At the end of the crawl the master should report (a) the list of nodes discovered (IP, agent, status), and (b) aggregate statistics: the number of nodes discovered (overall and in each of the above four classes and subclasses); the discovery rate (overall and in each class) in nodes/second;

 

 

[optional] In “full” crawling mode you collect everything you have collected for minimal plus: the number of files shared by the nodes, file’s size, and the files’ extensions.

 

At the end of the crawl the master should report, in addition to the reporting for “minimal” mode aggregate statistics: average/maximum number of files shared per node, average/minimum/maximum files size, and what are the 10 most frequent file extensions. You are welcome to collect more information, for example: the domain name of the nodes, file popularity distributions, or (harder!) geographical node location, and present elaborated statistics.

 

 

Notes:

·         We are running a Gnutella node on reala.ece.ubc.ca:5627 as a bootstrap node to provide you a stable entry point to the Gnutella network.

·         The command line for your crawler should be: java crawler <-full|-minimal> <timeout=XX> <host:port> <time> where ‘host:port’ is the bootstrap point and ‘time’ is the maximum time your crawler should run.
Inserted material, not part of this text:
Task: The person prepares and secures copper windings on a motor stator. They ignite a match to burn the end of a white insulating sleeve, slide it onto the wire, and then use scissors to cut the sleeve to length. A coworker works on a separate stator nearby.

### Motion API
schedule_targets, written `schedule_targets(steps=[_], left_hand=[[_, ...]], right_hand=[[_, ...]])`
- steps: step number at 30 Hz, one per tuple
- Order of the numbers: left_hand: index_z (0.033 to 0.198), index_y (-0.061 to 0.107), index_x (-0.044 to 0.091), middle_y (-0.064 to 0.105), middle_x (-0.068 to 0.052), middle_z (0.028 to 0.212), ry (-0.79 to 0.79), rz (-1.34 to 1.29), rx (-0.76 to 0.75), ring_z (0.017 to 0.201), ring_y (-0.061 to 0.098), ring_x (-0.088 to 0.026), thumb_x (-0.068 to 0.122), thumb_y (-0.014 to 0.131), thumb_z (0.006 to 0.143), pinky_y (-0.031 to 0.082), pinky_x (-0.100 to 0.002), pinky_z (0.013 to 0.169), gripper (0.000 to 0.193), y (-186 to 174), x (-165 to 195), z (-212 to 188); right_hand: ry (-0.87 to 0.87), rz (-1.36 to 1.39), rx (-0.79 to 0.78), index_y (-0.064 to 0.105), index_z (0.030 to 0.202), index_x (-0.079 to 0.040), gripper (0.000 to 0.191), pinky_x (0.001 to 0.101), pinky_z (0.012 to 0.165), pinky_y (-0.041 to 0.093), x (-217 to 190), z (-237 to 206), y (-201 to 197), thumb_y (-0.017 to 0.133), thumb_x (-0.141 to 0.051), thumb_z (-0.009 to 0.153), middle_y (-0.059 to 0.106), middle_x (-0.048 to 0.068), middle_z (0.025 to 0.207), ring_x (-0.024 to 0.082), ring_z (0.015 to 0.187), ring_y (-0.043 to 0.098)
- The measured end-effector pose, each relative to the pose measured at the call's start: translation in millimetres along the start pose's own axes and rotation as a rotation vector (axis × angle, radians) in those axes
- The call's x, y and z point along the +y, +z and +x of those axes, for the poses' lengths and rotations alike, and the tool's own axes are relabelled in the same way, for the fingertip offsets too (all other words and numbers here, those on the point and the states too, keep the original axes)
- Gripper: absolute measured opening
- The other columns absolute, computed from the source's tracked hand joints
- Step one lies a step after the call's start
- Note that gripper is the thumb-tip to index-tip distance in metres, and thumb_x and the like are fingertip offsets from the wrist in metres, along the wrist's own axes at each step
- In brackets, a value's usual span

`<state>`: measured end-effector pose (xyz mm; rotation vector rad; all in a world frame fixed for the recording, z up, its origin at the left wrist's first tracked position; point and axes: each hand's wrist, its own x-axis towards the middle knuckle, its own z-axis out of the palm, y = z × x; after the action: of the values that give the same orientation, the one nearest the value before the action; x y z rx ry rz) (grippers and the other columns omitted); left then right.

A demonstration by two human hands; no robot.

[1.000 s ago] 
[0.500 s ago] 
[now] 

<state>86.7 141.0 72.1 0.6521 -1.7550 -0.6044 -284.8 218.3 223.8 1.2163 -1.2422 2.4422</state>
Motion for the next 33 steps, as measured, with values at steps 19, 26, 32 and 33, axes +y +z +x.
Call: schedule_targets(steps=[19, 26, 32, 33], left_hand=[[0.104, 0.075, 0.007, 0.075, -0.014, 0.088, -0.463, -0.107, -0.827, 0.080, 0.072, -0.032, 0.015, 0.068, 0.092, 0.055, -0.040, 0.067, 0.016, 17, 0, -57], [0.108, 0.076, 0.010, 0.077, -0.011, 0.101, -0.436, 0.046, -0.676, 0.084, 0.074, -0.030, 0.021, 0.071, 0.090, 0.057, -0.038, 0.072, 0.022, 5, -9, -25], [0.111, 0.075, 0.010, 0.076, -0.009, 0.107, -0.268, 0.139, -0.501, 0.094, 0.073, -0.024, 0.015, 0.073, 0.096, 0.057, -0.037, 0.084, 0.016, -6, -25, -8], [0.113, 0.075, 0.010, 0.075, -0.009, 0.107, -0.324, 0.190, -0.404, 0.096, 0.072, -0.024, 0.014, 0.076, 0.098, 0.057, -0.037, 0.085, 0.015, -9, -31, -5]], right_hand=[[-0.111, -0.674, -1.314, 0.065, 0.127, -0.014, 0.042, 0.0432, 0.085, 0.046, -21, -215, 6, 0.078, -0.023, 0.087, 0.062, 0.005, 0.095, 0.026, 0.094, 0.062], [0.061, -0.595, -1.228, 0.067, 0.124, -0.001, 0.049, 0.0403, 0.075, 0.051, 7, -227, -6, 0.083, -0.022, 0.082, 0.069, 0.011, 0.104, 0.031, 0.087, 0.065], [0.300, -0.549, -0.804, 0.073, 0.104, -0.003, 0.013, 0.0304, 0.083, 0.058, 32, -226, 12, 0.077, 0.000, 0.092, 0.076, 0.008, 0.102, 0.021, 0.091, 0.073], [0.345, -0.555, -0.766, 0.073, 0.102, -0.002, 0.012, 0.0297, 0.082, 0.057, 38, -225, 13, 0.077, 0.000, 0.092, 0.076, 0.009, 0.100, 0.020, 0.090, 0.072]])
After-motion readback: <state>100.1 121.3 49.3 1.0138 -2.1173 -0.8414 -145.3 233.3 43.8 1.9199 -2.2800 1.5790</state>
Timeout parameter specifies the timeout for crawling one node (default 30s).

·         To simplify the implementation we provide sample code that connects to a node and extracts some of the required information. Our main goal coding this piece was to make it easy to understand – so feel free to improve as you see fit.  The code is available through this web page.  You can find a brief description of the Gnutella protocol here.

·         There is an OS dependent upper limit for the number of sockets (and implicitly TCP connections) active at any time. If at runtime you exceed this limit your code will generate exceptions – you’ll probably need to wait until your socket related resources are freed by the system so that you can reuse them.

·        Gnutella overlay topology is complex and includes cycles: make sure you do not crawl the same node multiple times.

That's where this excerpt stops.